_WORK INSTRUCTIONS_
Return the data below exactly as given, except for the images.

------ DATASET RECORDS

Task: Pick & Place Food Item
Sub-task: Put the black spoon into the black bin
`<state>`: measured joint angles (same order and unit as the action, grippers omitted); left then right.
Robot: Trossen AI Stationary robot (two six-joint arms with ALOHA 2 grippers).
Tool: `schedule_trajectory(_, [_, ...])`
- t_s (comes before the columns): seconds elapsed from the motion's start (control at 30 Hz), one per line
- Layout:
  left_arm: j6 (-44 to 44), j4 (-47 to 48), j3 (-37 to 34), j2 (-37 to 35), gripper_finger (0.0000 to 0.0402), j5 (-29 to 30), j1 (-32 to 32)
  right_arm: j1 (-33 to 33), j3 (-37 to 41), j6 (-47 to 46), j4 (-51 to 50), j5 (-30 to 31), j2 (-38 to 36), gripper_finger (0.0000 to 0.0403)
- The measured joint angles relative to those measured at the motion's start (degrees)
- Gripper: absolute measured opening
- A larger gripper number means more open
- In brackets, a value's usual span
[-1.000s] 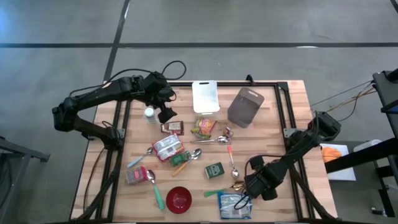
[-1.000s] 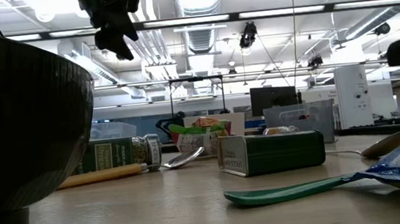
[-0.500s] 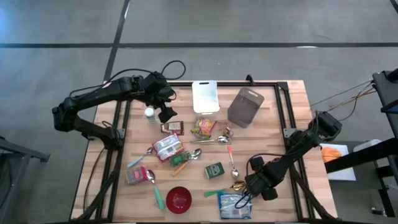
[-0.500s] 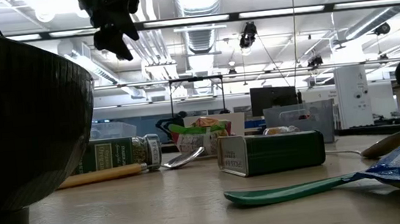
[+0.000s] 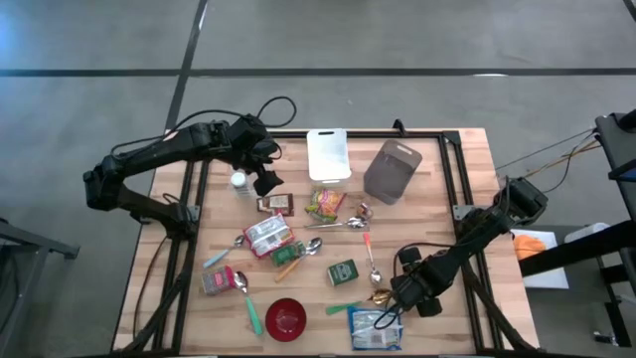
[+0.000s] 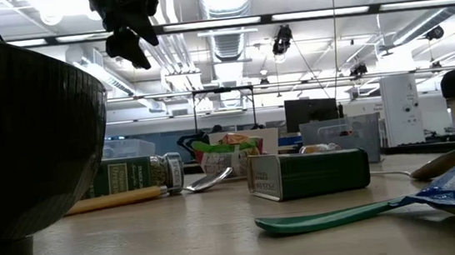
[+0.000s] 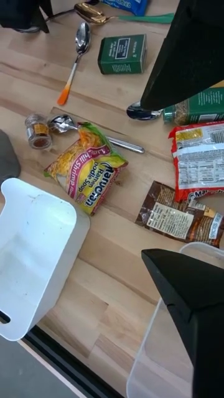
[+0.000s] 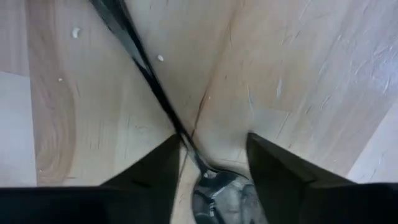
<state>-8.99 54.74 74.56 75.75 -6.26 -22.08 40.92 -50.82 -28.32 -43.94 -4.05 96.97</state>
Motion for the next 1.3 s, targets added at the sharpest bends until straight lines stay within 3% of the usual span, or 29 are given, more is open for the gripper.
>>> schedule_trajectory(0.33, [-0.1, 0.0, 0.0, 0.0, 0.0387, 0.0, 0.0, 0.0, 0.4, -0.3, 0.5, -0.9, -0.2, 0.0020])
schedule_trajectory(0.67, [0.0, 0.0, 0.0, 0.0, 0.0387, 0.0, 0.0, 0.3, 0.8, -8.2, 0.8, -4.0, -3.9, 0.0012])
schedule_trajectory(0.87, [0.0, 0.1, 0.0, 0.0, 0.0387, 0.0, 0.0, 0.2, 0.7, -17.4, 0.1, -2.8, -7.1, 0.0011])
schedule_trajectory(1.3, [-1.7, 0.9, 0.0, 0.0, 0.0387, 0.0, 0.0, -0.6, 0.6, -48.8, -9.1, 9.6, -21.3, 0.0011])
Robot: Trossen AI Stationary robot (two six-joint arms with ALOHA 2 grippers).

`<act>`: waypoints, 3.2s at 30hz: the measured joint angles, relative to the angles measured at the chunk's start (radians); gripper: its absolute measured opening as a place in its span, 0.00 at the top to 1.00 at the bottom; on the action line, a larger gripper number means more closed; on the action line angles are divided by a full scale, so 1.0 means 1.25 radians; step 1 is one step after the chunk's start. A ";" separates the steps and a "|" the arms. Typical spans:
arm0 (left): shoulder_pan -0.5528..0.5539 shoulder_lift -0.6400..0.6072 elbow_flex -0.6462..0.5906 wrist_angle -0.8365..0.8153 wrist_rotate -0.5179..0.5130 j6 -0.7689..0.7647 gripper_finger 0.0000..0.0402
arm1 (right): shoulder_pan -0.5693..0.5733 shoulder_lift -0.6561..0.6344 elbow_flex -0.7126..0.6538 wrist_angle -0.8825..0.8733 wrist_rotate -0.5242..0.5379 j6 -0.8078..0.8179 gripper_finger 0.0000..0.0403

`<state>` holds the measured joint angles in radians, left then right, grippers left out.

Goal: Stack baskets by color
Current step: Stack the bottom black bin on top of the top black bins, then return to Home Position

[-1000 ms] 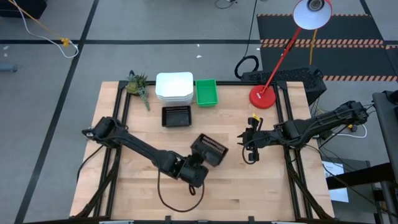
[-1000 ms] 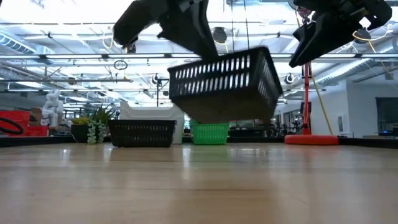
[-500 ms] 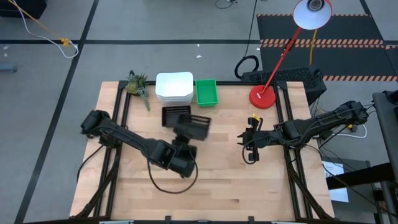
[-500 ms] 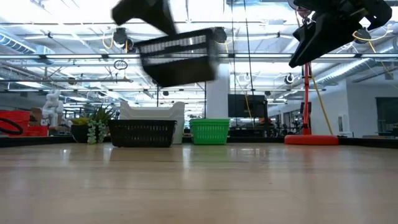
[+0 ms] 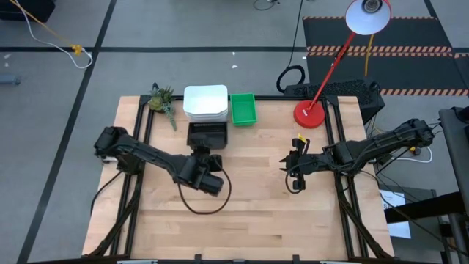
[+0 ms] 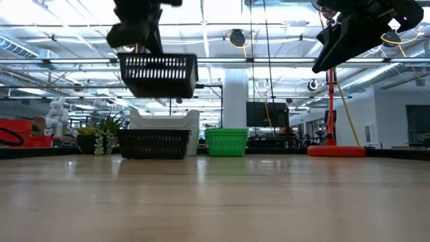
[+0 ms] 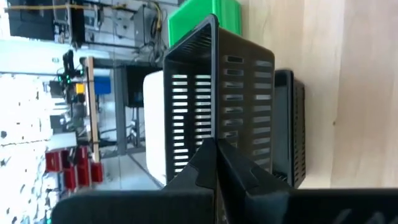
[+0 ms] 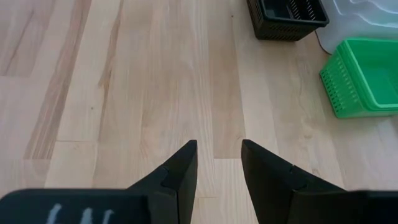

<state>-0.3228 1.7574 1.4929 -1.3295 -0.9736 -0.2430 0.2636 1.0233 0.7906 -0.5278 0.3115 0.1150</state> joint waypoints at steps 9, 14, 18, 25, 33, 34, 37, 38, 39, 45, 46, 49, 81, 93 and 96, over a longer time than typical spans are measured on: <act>0.040 0.000 -0.113 0.104 -0.005 0.019 1.00 | 0.000 0.000 0.000 0.000 0.000 -0.003 0.70; 0.064 0.000 -0.175 0.187 -0.005 0.045 0.99 | 0.000 0.000 0.000 0.000 0.000 -0.003 0.70; 0.086 0.000 -0.219 0.259 -0.005 0.075 0.99 | 0.000 0.000 0.000 0.000 0.000 -0.003 0.70; 0.119 0.000 -0.266 0.367 0.007 0.139 0.98 | 0.000 0.000 0.000 0.000 0.000 -0.003 0.70; 0.141 0.000 -0.268 0.377 0.064 0.140 0.94 | 0.000 0.000 0.000 0.000 0.000 -0.003 0.70; 0.142 0.000 -0.268 0.377 0.066 0.137 0.92 | 0.000 0.000 0.000 0.000 0.000 -0.003 0.70; 0.147 0.000 -0.269 0.379 0.066 0.122 0.84 | 0.000 0.000 0.000 0.000 0.000 -0.003 0.70; 0.149 0.000 -0.268 0.381 0.066 0.119 0.81 | 0.000 0.000 0.000 0.000 0.000 -0.003 0.70; 0.150 0.000 -0.268 0.384 0.066 0.116 0.78 | 0.000 0.000 0.000 0.000 0.000 -0.003 0.70; 0.140 -0.001 -0.261 0.396 0.066 0.120 0.64 | 0.000 0.000 0.000 0.000 0.000 -0.003 0.70; 0.134 -0.006 -0.258 0.399 0.067 0.125 0.63 | 0.000 0.000 0.000 0.000 0.000 -0.003 0.70; 0.115 -0.039 -0.245 0.398 0.087 0.125 0.61 | 0.000 0.000 0.000 0.001 0.000 -0.003 0.70; -0.001 -0.646 -0.463 0.698 0.208 0.168 0.66 | 0.000 -0.130 0.000 0.138 0.000 -0.172 0.98; 0.122 -0.800 -0.695 1.045 0.479 0.304 0.97 | 0.000 -0.313 -0.099 0.178 -0.002 -0.237 1.00; 0.165 -0.806 -0.740 1.110 0.560 0.308 0.99 | -0.001 -0.365 -0.137 0.187 -0.002 -0.255 1.00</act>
<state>-0.1168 0.7494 0.5675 0.0583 -0.2735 0.1421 0.2626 0.5672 0.6192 -0.2939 0.3096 -0.2034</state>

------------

_ANSWER BOX_
Task: Pick & Place Food Item
Sub-task: Put the black spoon into the black bin
`<state>`: measured joint angles (same order and unit as the action, grippers omitted); left then right.
Robot: Trossen AI Stationary robot (two six-joint arms with ALOHA 2 grippers).
Tool: `schedule_trajectory(_, [_, ...])`
- t_s (comes before the columns): seconds elapsed from the motion's start (control at 30 Hz), one per line
- Layout:
  left_arm: j6 (-44 to 44), j4 (-47 to 48), j3 (-37 to 34), j2 (-37 to 35), gripper_finger (0.0000 to 0.0402), j5 (-29 to 30), j1 (-32 to 32)
  right_arm: j1 (-33 to 33), j3 (-37 to 41), j6 (-47 to 46), j4 (-51 to 50), j5 (-30 to 31), j2 (-38 to 36), gripper_finger (0.0000 to 0.0403)
- The measured joint angles relative to those measured at the motion's start (degrees)
- Gripper: absolute measured opening
- A larger gripper number means more open
- In brackets, a value's usual span
[-1.000s] 
[-1.000s] 
[-0.500s] 
[-0.500s] 
[+0.000s] 
[+0.000s] 
[+0.000s] 
[+0.000s] 
<state>-8.99 54.74 74.56 75.75 -6.26 -22.08 40.92 -50.82 -28.32 -43.94 -4.05 96.97</state>
Motion for the next 1.3 s, targets added at the sharpest bends until straight lines stay within 3% of the usual span, or 29 are given, more is open for the gripper.
>>> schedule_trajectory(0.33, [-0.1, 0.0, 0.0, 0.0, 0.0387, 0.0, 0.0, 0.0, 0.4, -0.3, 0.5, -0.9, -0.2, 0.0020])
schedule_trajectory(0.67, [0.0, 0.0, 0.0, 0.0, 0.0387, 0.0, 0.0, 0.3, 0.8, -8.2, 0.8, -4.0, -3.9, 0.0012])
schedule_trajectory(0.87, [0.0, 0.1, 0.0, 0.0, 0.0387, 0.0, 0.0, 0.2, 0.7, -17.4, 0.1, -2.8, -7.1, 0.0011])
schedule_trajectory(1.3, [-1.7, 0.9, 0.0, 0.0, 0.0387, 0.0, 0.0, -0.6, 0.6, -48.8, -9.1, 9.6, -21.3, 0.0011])
Robot: Trossen AI Stationary robot (two six-joint arms with ALOHA 2 grippers).

`<act>`: waypoints, 3.2s at 30hz: the measured joint angles, relative to the angles measured at the chunk's start (radians); gripper: its absolute measured opening as a place in its span, 0.00 at the top to 1.00 at the bottom; on the action line, a larger gripper number means more closed; on the action line angles are divided by a full scale, so 1.0 means 1.25 radians; step 1 is one step after the chunk's start. A ";" separates the steps and a "|" the arms. Typical spans:
arm0 (left): shoulder_pan -0.5528..0.5539 shoulder_lift -0.6400..0.6072 elbow_flex -0.6462..0.5906 wrist_angle -0.8365..0.8153 wrist_rotate -0.5179..0.5130 j6 -0.7689..0.7647 gripper_finger 0.0000..0.0402
arm1 (right): shoulder_pan -0.5693..0.5733 shoulder_lift -0.6561..0.6344 elbow_flex -0.7126..0.6538 wrist_angle -0.8825..0.8733 wrist_rotate -0.5242..0.5379 j6 -0.8078..0.8179 gripper_finger 0.0000..0.0403

`<state>` holds the measured joint angles in radians, left then right, grippers left out.

Goal: Stack baskets by color
Current step: Stack the bottom black bin on top of the top black bins, then return to Home Position

[-1000 ms] 
[-1000 ms] 
[-500 ms] 
[-500 ms] 
[+0 ms] 
[+0 ms] 
[+0 ms] 
[+0 ms] 

<state>-0.3228 1.7574 1.4929 -1.3295 -0.9736 -0.2430 0.2636 1.0233 0.7906 -0.5278 0.3115 0.1150</state> joint waypoints at steps 9, 14, 18, 25, 33, 34, 37, 38, 39, 45, 46, 49, 81, 93 and 96, over a longer time than typical spans are measured on: <act>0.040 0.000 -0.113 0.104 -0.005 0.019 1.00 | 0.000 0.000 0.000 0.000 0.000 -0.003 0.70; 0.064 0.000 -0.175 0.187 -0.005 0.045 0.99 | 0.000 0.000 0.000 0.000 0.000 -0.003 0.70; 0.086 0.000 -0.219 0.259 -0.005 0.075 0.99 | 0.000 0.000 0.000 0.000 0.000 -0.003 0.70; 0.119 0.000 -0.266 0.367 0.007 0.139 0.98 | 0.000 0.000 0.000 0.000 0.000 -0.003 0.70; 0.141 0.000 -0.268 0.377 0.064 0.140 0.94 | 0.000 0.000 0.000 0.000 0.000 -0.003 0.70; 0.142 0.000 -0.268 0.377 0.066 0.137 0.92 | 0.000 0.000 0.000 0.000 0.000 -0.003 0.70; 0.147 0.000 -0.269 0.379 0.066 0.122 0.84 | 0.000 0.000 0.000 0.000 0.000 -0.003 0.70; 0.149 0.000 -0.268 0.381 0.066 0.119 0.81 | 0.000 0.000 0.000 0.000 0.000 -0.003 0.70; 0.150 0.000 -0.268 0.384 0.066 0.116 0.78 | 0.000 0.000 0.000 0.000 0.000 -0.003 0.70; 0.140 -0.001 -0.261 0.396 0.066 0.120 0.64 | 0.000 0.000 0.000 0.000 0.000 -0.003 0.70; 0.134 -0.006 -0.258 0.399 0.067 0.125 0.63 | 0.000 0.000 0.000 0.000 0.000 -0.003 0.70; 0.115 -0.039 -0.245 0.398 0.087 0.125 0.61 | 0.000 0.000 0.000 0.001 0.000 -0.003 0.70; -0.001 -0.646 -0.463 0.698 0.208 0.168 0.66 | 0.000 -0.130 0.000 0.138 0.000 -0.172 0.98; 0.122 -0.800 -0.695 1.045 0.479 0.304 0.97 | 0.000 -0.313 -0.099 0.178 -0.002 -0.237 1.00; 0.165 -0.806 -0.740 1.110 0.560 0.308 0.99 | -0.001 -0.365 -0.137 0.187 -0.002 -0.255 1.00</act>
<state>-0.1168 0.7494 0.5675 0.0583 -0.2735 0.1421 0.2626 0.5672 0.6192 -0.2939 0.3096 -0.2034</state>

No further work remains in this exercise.